## Task brief
Give back the entries exactly, ending with the "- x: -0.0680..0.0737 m" line.

##### Extracted records

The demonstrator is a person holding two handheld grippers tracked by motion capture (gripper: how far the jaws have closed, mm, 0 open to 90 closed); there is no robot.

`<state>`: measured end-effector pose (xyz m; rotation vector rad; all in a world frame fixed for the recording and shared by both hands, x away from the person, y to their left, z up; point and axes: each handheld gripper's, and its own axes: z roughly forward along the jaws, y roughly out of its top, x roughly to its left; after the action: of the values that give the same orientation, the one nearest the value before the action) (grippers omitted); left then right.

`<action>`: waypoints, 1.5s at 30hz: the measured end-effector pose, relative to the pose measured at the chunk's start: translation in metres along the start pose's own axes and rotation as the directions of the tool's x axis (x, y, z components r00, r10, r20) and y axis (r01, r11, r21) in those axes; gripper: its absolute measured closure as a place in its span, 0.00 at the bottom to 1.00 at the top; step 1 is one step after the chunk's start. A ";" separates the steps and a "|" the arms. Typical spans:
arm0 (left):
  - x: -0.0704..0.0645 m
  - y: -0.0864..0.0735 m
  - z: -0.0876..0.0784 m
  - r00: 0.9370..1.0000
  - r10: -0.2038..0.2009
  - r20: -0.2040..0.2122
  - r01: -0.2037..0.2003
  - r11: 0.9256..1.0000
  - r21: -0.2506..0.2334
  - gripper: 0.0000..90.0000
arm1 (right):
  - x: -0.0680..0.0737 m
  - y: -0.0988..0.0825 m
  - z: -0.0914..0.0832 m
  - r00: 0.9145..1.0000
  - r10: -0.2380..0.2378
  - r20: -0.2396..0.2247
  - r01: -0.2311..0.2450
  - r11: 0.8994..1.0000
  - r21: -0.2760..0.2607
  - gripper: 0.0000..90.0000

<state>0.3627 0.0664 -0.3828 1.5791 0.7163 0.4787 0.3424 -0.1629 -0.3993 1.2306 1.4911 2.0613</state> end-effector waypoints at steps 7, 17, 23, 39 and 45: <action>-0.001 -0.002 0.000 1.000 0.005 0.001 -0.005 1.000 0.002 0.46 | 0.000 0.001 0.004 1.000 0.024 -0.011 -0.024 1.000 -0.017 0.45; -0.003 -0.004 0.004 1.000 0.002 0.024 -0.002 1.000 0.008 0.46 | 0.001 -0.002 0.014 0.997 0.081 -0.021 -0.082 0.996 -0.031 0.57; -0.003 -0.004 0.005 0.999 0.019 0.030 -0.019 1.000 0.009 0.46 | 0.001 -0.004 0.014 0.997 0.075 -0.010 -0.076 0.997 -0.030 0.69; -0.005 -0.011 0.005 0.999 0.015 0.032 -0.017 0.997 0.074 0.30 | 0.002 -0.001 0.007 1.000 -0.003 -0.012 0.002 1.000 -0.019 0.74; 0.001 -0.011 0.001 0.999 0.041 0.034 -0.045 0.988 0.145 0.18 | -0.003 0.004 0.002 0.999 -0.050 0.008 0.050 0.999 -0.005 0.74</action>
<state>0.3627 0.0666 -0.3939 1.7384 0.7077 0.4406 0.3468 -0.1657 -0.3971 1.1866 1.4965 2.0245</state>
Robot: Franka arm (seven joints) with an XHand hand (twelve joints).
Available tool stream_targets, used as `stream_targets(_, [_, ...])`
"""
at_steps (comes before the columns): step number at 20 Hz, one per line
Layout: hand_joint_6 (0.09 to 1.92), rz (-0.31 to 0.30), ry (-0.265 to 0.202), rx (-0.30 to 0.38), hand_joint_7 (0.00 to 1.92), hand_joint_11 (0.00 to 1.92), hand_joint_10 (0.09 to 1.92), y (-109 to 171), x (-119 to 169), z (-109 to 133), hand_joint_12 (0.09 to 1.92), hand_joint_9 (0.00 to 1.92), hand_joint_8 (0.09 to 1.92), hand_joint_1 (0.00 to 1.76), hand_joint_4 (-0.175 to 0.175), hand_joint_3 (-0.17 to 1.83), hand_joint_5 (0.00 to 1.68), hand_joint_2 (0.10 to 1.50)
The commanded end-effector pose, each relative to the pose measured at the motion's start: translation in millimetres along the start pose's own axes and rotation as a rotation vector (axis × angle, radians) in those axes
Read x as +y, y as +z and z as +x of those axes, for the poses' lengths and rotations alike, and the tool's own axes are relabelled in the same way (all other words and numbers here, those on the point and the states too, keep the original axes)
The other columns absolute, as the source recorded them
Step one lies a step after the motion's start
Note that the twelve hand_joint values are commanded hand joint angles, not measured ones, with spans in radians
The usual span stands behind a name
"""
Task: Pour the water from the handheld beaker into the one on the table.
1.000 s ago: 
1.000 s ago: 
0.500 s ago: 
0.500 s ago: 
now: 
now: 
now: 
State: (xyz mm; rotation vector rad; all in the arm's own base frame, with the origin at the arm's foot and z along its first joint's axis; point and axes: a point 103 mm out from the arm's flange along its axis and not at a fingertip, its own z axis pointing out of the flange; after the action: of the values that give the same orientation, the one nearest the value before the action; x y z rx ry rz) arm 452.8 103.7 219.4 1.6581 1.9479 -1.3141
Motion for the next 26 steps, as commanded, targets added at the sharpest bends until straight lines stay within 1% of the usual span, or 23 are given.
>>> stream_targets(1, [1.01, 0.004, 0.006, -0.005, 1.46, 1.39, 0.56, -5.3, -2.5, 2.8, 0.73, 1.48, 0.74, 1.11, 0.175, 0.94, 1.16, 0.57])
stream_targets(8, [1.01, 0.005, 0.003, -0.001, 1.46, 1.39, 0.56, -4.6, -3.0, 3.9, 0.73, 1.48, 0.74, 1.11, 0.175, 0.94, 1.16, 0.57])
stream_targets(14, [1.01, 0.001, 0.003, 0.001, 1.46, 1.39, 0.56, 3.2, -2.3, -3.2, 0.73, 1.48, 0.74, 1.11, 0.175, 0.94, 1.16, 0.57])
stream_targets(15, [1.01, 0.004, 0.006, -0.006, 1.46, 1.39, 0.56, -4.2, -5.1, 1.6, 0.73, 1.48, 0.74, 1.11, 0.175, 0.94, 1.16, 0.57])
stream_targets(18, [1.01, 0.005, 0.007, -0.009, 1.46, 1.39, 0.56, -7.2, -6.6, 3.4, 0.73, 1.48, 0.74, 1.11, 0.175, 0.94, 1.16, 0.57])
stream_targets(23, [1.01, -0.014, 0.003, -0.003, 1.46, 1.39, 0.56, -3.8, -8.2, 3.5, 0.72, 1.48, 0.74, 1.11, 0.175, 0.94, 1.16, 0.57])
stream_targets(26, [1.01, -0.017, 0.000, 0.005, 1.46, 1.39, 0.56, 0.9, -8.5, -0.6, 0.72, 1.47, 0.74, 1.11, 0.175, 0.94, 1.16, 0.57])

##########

## Written answer
The demonstrator is a person holding two handheld grippers tracked by motion capture (gripper: how far the jaws have closed, mm, 0 open to 90 closed); there is no robot.

`<state>`: measured end-effector pose (xyz m; rotation vector rad; all in a world frame fixed for the recording and shared by both hands, x away from the person, y to their left, z up; point and axes: each handheld gripper's, and its own axes: z roughly forward along the jaws, y roughly out of its top, x roughly to its left; after the action: of the values that give the same orientation, the one nearest the value before the action) (grippers omitted); left then right.

`<action>`: waypoints, 1.5s at 30hz: the measured end-effector pose, relative to the pose measured at the chunk's start: translation in metres along the start pose's own axes and rotation as the directions of the tool's x axis (x, y, z components r00, r10, r20) and y axis (r01, r11, r21) in those axes; gripper: its absolute measured closure as a place in its span, 0.00 at the bottom to 1.00 at the top; step 1 is one step after the chunk's start. A ";" separates the steps and a "|" the arms. Typical spans:
arm0 (left):
  - x: -0.0704..0.0645 m
  - y: -0.0864..0.0735 m
  - z: -0.0876..0.0784 m
  - r00: 0.9370..1.0000
  - r10: -0.2038..0.2009
  - r20: -0.2040..0.2122
  - r01: -0.2037..0.2003
  - r11: 0.9256..1.0000
  - r21: -0.2506..0.2334
  - gripper: 0.0000..90.0000
arm1 (right):
  - x: -0.0680..0.0737 m

No more output is needed for this exercise.